»»

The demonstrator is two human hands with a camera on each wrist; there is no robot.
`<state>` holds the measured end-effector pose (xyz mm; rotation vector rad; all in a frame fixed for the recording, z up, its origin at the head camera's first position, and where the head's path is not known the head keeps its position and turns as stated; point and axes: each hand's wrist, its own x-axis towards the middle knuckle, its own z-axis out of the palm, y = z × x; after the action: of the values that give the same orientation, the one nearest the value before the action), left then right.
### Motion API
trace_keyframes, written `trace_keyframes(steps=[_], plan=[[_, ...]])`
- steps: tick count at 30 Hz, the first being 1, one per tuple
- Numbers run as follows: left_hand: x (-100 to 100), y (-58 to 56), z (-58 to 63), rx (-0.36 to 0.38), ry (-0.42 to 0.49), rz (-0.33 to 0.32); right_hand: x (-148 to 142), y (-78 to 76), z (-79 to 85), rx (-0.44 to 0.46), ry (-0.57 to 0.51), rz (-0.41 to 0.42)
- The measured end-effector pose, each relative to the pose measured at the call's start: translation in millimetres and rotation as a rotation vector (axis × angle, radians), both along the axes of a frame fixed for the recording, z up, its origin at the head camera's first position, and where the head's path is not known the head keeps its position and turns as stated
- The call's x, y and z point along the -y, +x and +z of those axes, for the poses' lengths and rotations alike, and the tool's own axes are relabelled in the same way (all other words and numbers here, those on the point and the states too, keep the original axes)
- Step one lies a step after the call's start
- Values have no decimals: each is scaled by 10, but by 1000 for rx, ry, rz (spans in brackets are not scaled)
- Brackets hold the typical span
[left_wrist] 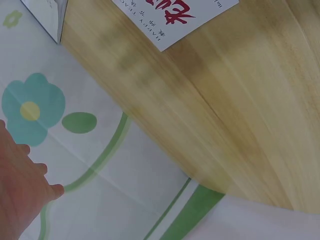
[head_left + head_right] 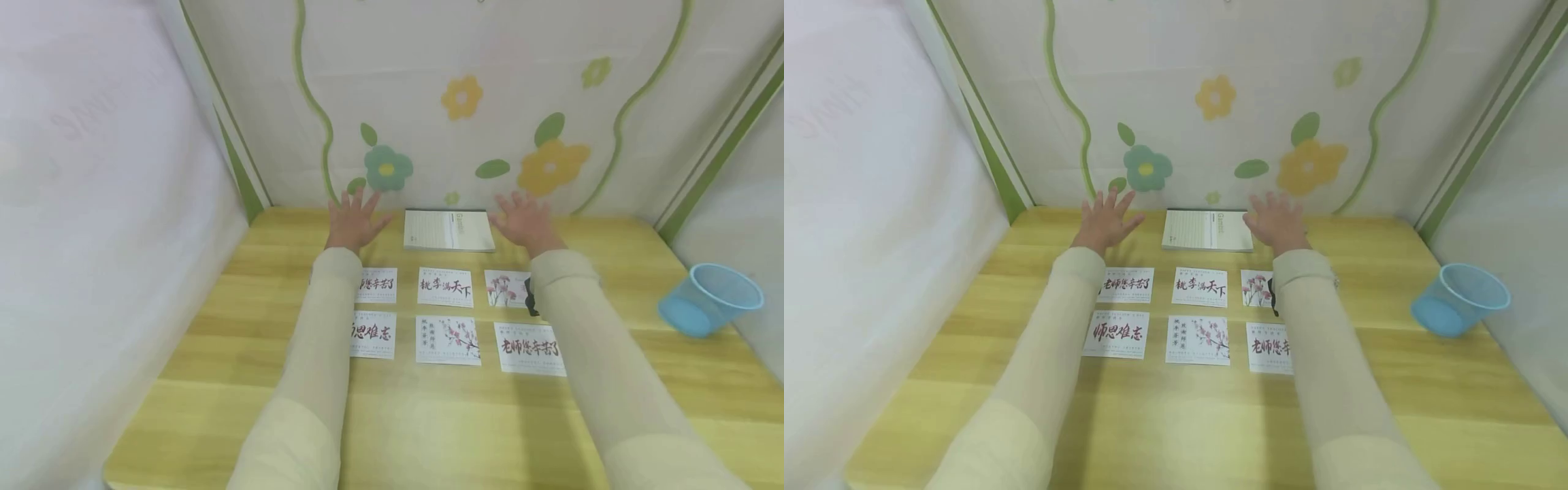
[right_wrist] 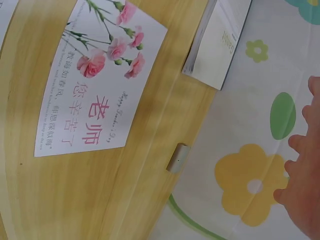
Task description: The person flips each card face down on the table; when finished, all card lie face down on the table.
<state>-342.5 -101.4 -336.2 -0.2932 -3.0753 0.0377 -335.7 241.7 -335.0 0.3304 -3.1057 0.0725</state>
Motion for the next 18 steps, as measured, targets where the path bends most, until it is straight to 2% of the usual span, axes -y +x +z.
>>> trace_keyframes(steps=[9, 14, 18], plan=[[-41, 128, 79, 24, 37, -33, -18, 152, 72, 39, 1, 12], [-14, 228, 17, 129, 159, -103, 13, 172, 19, 83, 6, 66], [-84, 335, -96, 259, 271, -121, -21, 169, -25, 123, -9, 142]])
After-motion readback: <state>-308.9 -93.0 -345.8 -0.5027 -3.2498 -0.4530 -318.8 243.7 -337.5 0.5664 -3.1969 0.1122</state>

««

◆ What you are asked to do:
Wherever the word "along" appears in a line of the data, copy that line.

◆ Response to this task:
- The measured end-effector pose, each relative to the pose measured at the call's start: translation in millimetres and rotation as a rotation vector (axis × angle, radians), both along the axes of a frame fixed for the recording, z up, its origin at the head camera's first position, and where the head's path is not known the head keeps its position and turns as stated
- The call's x, y and z point along the -y, +x and +z of those axes, for the poses' lengths and rotations alike, and the tool's own axes are relabelled in the same way (all other words and numbers here, those on the point and the states too, keep the original axes)

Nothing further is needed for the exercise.